I found this to be a really interesting paper, because the work had an opposite effect on my opinions from what I expected. Usually, when I see a paper give a really clean semantics to an idea, I end up convinced that this is actually a good idea. However, Johann and Ghani gave a really elegant treatment of GADTs, which had the effect of making me think that perhaps Haskell-style GADTs should not be added as is to new programming languages!

This is because of the way they give semantics to GADTs as functors |C| -> C, where C is the usual semantic category (eg, CPPO) and |C| is the discrete category formed from C that retains the objects and only the identity morphisms. If I understand rightly, this illustrates that the indices in a GADT are only being used as index terms, and their structure as types is going unused. So it's really kind of a pun, arising from the accident that Haskell has * as its only base kind. This makes me think that future languages should include indices, but that these index domains should not coincide with kind type. That is, users should be able to define new kinds distinct from *, and use those as indexes to types, and these are the datatypes which should get a semantics in the style of this paper.
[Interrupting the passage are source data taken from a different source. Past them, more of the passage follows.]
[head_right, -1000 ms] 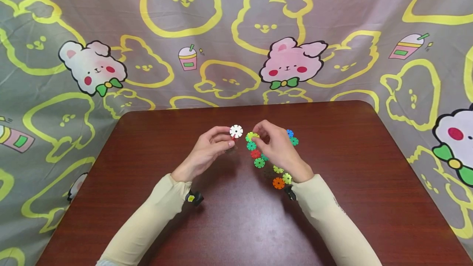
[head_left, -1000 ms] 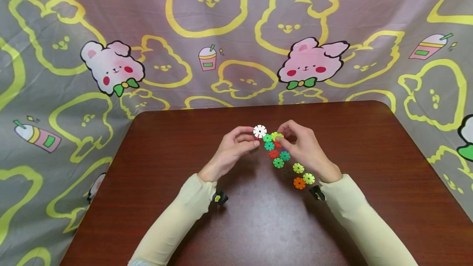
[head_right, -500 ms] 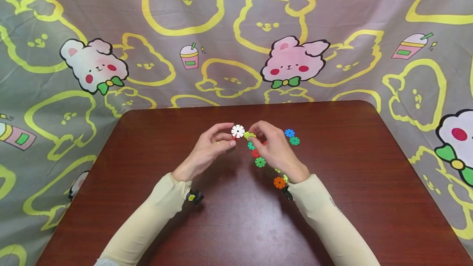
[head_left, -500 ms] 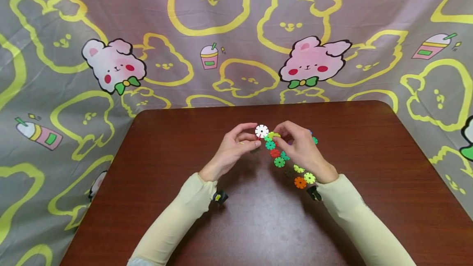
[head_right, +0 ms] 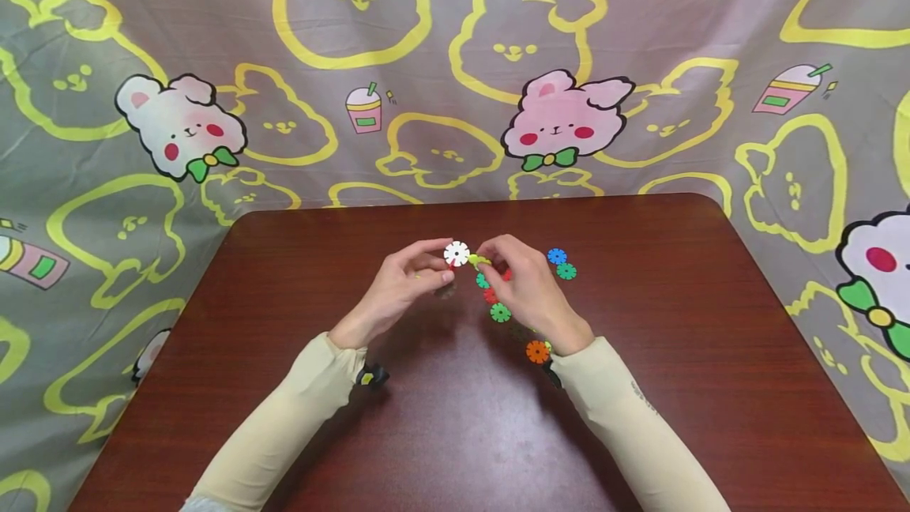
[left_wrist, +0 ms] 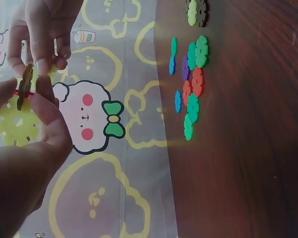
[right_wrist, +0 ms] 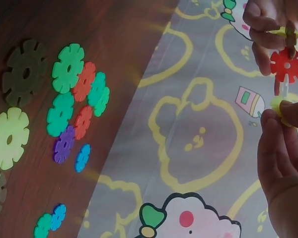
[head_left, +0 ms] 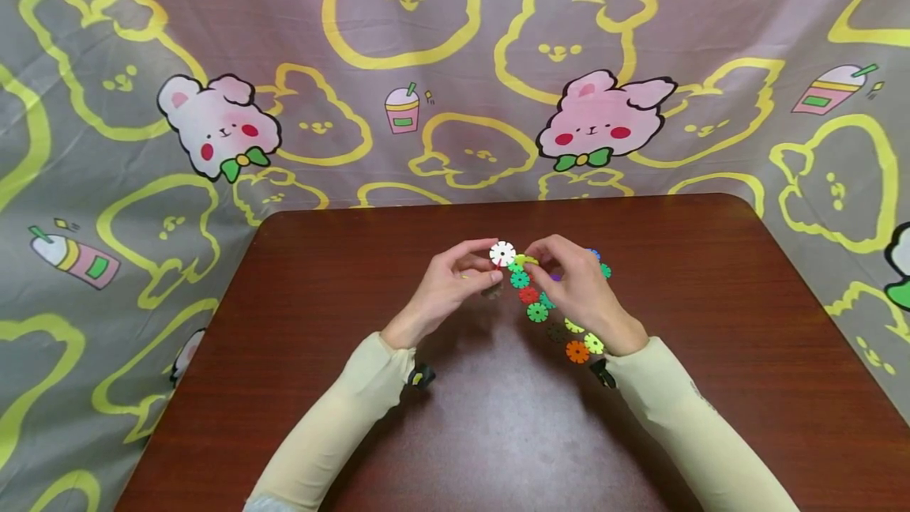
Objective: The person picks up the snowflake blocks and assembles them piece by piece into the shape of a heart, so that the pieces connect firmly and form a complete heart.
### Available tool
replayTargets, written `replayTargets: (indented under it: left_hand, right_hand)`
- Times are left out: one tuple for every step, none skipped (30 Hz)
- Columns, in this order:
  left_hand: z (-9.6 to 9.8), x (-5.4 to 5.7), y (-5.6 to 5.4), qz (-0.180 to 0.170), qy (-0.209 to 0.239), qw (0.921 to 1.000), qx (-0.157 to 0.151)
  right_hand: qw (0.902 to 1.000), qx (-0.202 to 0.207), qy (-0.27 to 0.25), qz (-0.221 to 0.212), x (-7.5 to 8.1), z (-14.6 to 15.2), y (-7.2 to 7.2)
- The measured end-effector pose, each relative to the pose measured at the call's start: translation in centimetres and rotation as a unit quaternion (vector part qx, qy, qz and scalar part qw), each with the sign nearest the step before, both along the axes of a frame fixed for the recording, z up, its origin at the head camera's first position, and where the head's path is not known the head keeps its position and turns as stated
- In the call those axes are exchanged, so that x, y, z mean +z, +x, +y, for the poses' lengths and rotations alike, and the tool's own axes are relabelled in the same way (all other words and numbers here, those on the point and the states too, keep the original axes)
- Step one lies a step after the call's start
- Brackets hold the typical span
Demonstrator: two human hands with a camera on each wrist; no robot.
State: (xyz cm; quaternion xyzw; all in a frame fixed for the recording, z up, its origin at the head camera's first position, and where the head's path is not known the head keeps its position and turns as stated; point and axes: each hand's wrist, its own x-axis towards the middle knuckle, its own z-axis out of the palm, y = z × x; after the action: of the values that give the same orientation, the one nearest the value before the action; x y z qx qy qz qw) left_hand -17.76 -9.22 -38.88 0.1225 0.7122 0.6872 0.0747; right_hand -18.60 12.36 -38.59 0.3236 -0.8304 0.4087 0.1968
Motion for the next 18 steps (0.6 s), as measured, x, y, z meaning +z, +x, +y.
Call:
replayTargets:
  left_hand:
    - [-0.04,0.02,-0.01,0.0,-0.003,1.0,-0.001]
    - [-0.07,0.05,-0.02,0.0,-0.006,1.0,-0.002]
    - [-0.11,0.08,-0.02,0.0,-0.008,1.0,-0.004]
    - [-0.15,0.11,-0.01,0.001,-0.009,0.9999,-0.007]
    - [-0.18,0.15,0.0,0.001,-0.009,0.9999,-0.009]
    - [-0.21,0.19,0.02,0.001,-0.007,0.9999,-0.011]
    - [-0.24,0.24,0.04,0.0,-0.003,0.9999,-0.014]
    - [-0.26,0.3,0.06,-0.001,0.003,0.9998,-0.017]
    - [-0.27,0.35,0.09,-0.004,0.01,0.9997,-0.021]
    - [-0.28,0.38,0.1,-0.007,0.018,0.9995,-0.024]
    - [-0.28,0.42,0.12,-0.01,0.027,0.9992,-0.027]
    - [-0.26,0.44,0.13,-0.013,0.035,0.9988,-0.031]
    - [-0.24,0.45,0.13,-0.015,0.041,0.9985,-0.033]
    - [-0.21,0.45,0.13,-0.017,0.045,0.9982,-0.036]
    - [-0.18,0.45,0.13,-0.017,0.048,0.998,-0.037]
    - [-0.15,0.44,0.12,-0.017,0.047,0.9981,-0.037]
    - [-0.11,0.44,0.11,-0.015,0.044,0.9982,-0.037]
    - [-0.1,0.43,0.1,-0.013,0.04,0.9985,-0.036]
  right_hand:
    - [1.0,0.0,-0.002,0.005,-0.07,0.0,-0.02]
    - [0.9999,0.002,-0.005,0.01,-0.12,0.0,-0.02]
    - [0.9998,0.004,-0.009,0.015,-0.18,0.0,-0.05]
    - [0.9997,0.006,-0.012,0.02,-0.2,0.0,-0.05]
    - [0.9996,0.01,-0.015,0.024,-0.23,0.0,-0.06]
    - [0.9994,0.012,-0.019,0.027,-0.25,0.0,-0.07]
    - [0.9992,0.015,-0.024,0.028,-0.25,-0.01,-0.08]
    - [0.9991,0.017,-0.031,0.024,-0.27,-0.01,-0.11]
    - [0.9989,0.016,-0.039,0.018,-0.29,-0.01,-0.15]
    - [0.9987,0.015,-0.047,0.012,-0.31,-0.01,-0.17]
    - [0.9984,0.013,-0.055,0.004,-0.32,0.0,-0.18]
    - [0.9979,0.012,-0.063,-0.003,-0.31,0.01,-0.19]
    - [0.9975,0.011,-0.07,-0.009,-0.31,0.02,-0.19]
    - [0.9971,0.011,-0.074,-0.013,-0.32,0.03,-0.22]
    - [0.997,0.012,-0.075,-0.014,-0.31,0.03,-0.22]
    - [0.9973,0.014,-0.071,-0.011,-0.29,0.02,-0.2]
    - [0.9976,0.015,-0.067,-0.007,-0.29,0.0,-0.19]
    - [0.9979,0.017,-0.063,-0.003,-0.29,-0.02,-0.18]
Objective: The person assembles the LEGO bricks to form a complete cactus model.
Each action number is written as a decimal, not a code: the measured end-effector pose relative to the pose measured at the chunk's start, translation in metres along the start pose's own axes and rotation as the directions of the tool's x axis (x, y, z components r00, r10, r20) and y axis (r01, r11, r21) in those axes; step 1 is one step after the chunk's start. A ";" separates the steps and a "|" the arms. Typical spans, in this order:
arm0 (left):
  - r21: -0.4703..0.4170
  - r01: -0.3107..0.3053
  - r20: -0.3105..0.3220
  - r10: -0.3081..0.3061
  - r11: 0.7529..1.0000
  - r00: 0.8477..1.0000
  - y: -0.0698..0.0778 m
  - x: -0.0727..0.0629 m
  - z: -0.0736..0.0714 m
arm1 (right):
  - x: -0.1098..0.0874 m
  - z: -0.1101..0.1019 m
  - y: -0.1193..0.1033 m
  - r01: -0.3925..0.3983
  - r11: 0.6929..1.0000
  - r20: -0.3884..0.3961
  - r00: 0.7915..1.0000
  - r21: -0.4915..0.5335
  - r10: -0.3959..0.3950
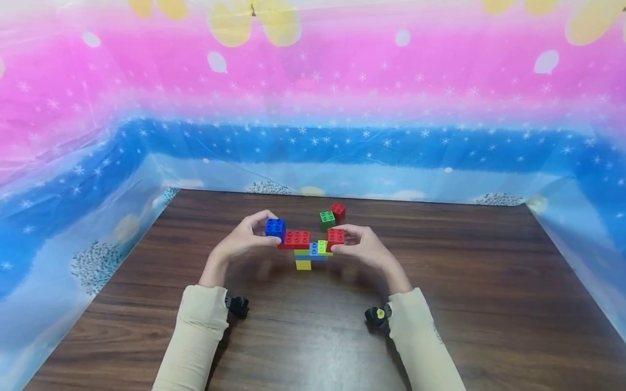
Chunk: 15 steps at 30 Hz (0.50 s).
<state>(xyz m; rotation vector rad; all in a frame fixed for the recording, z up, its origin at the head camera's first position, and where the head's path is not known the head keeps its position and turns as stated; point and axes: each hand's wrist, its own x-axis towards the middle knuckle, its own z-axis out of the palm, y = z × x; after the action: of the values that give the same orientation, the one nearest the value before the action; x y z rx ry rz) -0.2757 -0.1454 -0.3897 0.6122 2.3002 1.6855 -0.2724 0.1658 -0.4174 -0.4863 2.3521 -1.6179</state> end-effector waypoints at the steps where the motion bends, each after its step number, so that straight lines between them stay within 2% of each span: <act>1: -0.003 -0.002 0.000 0.002 1.000 1.000 0.000 0.000 0.000 | 0.000 0.000 0.000 -0.001 1.000 -0.001 1.000 0.000 0.001; 7: 0.000 0.000 0.011 0.000 1.000 1.000 -0.002 0.002 0.000 | -0.002 0.000 0.002 -0.025 0.999 0.010 1.000 0.036 0.025; 15: 0.013 -0.010 -0.001 0.010 1.000 1.000 -0.003 0.001 -0.002 | 0.001 0.007 0.000 0.002 1.000 0.033 0.999 0.011 -0.002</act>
<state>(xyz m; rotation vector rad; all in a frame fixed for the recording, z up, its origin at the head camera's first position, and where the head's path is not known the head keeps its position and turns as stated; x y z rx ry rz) -0.2777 -0.1473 -0.3923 0.6273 2.3145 1.6768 -0.2708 0.1597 -0.4199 -0.5090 2.3187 -1.6104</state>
When Is A Functional Program Not A Functional Program?

When Is A Functional Program Not A Functional Program?, John Longley. ICFP 1999.

In an impure functional language, there are programs whose behavior is completely functional (in that they behave extensionally on inputs) but the functions they compute cannot be written in the purely functional fragment of the language. That is, the class of programs with functional behavior is more expressive than the usual class of pure functional programs. In this paper we introduce this extended class of "functional" programs by means of examples in Standard ML, and explore what they might have to offer to programmers and language implementors.

After reviewing some theoretical background, we present some examples of functions of the above kind, and discuss how they may be implemented. We then consider two possible programming applications for these functions: the implementation of a search algorithm, and an algorithm for exact real-number integration. We discuss the advantages and limitations of this style of programming relative to other approaches. We also consider the increased scope for compiler optimizations that these functions would offer.

I like this paper because it shows how some of the most abstract bits of formal logic (realizability models of higher order logic) suggest actual programs you can write.

As a barely-related aside, even a brief look into this realizability stuff also taught me a good deal of humility -- for example, it seems that at higher types, what you can represent mathematically depends on the specific notion of computation you're using. So the mathematical consequences of the Church-Turing thesis are rather more subtle than we might initially expect. (Andrej Bauer discusses a related point in more detail in this blog post.)